2002 was a bad season for Casanova. He started off with the Brewers, but after hitting only .184 in 31 games with them he was released and quickly signed by the Baltimore Orioles. He only played two games with them that year, collecting no hits in one at bat. Overall, he hit .182 that year, with one home run and eight RBIs. He spent 14 games with Indianapolis that year as well-he hit .279 with them.

He played in five different farm systems between 2003 and 2005, playing well. He played for the Colorado Springs Sky Sox and Ottawa Lynx in 2003, hitting .301 while with the Sky Sox, who are in the Colorado Rockies farm system, and .286 with the Lynx, who are in the Orioles farm system.
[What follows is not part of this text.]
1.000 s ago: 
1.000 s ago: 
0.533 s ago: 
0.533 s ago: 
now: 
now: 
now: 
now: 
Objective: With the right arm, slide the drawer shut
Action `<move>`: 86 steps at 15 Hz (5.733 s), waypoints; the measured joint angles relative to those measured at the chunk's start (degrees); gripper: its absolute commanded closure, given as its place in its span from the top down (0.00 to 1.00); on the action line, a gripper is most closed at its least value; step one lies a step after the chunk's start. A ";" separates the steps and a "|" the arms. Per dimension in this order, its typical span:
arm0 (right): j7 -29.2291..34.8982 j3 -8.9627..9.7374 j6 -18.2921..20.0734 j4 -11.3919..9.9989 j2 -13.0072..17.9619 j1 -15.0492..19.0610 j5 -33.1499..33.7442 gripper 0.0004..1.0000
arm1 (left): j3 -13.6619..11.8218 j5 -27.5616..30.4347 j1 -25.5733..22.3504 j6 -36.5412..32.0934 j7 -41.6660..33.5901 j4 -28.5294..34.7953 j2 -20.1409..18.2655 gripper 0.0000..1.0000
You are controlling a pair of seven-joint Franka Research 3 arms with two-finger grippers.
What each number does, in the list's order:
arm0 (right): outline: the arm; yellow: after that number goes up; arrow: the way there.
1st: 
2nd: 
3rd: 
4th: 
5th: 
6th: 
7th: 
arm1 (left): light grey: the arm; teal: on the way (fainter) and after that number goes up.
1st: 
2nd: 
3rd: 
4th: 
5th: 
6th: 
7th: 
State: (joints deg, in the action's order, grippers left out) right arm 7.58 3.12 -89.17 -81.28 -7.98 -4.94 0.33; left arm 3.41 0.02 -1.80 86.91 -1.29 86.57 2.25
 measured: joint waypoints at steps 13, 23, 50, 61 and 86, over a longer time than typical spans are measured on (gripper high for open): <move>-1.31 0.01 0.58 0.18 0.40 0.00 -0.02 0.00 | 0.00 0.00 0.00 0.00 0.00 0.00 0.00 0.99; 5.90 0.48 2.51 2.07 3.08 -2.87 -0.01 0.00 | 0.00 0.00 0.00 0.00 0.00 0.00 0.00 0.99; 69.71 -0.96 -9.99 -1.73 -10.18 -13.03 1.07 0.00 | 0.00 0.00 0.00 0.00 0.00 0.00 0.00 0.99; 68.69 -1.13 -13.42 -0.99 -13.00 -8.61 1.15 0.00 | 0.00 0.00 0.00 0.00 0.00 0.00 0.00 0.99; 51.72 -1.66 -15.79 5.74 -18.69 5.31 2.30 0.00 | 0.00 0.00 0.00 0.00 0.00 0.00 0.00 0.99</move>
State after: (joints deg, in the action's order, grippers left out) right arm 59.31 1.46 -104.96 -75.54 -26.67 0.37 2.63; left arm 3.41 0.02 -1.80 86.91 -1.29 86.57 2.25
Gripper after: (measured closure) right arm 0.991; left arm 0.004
Signed as a free agent by the Boston Red Sox in 2004, he hit .270 in 23 games with their Triple-A team, the Pawtucket Red Sox before being sent to the Kansas City Royals as part of a conditional deal. In 58 games with their Triple-A team, the Omaha Royals, he hit .323 with 10 home runs.

Even after a great performance in their system, Casanova was released by the Royals and then signed by the Chicago White Sox. He spent 70 games with their Triple-A team, the Charlotte Knights, before getting called up to the Majors in the latter part of the season. In six games with the White Sox that year, he collected one hit in five at-bats.

He was granted free agency after the 2005 season and was signed by the Oakland Athletics. He played in a total of eight minor league games in 2006, hitting .265 in 34 at-bats. He spent time with three teams in 2006 – he played two games with the Stockton Ports, two games with the Midland RockHounds and four games with the Sacramento River Cats.

He was a non-roster invitee to spring training in 2007 for the Tampa Bay Devil Rays. He was assigned to the Triple-A Durham Bulls. In June 2007, Casanova was called up to back up Dioner Navarro in the major leagues. In 29 big league games in 2007, Casanova hit .253 with six home runs and 11 RBIs. His slugging percentage was .519. In 44 games with the Bulls, he hit .291 with five home runs and 21 RBIs. On December 12, 2007, Casanova signed a minor league contract with the New York Mets.

On April 27, 2008, Casanova hit his first home run as a New York Mets player. Batting left-handed, he hit the home run to right-center field at Shea Stadium against Atlanta Braves pitcher John Smoltz.

Casanova was placed on the bereavement list on June 4, 2008, after the death of his father. After returning to the team a few days later, he was designated for assignment on June 10. He became a free agent at the end of the season.